**ACTIVITY**
Go through the records and copy each line where the word "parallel" occurs.

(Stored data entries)
■ ■ ■

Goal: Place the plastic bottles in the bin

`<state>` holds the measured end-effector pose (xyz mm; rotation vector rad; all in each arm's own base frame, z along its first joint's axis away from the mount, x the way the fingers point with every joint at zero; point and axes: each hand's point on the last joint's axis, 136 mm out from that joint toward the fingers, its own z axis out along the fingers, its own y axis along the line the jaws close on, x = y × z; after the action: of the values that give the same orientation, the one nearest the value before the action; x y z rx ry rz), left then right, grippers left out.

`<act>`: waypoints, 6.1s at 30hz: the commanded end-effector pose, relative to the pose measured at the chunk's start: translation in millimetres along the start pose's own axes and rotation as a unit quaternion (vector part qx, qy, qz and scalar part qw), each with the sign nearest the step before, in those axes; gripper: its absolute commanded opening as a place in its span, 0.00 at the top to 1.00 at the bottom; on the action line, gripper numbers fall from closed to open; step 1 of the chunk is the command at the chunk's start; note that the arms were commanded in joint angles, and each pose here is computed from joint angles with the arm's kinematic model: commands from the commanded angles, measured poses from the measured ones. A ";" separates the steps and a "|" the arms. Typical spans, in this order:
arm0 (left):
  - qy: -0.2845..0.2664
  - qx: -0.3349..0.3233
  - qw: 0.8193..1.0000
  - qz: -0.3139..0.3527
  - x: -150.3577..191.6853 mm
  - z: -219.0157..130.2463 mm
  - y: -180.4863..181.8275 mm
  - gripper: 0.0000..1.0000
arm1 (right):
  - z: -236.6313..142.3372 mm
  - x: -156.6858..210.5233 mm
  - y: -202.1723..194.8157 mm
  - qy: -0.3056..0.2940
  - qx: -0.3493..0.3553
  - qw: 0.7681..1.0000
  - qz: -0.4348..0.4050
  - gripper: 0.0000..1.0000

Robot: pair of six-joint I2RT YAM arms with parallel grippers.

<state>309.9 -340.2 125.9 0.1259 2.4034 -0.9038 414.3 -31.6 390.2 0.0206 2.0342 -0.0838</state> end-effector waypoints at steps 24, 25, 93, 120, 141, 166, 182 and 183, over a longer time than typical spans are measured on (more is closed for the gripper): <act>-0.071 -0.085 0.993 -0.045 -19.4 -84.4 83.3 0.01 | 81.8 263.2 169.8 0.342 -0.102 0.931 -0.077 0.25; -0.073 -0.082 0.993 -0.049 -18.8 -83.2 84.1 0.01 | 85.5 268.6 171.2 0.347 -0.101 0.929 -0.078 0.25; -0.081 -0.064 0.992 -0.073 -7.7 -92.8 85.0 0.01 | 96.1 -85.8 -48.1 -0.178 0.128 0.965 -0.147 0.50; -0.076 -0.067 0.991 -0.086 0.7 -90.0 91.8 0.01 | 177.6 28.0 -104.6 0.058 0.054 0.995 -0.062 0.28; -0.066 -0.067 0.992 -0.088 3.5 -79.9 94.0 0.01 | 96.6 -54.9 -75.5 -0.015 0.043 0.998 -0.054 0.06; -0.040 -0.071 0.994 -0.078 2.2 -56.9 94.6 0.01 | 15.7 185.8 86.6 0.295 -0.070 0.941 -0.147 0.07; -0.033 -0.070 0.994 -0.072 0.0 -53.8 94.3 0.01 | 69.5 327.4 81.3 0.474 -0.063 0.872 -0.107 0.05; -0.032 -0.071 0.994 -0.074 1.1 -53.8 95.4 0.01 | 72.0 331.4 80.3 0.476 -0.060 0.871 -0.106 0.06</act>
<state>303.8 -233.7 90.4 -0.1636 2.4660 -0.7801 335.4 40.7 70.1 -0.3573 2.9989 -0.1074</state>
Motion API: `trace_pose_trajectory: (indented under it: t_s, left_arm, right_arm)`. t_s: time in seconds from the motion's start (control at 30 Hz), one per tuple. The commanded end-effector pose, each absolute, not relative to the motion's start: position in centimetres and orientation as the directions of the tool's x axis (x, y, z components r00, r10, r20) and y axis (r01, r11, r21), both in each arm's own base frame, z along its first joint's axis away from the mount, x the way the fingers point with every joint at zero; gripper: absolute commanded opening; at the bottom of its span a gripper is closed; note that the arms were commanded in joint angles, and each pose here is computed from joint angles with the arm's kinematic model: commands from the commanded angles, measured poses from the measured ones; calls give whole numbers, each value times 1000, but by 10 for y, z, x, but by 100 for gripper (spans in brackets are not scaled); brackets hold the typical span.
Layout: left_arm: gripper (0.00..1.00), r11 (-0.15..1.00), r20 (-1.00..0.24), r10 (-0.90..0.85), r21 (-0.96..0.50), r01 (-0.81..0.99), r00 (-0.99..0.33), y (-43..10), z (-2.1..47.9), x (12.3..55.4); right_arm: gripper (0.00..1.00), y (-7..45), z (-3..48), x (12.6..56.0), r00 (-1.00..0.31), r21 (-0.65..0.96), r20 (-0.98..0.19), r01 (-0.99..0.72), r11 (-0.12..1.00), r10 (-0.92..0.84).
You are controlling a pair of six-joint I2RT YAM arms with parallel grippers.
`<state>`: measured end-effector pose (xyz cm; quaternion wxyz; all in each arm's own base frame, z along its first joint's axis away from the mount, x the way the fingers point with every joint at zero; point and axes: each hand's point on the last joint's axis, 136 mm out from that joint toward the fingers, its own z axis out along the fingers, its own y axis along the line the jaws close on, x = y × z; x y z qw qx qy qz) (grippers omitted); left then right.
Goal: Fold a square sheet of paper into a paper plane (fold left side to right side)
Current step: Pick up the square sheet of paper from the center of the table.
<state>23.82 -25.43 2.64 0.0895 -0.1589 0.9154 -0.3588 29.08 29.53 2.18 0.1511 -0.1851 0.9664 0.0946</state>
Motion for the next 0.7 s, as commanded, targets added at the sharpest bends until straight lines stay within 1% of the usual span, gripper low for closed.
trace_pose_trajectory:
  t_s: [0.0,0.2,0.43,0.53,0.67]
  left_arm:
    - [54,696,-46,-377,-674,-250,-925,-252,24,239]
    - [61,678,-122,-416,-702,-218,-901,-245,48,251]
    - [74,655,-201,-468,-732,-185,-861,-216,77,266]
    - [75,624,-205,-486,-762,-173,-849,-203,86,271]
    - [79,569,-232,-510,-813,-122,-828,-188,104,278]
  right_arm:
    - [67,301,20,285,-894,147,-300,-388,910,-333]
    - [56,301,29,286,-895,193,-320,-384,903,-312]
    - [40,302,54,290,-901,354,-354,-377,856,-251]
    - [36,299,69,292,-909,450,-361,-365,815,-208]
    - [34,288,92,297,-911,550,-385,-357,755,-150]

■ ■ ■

**ANSWER SECTION**
Robot: pair of six-joint I2RT YAM arms with parallel grippers.
You are controlling a pair of six-joint I2RT YAM arms with parallel grippers.

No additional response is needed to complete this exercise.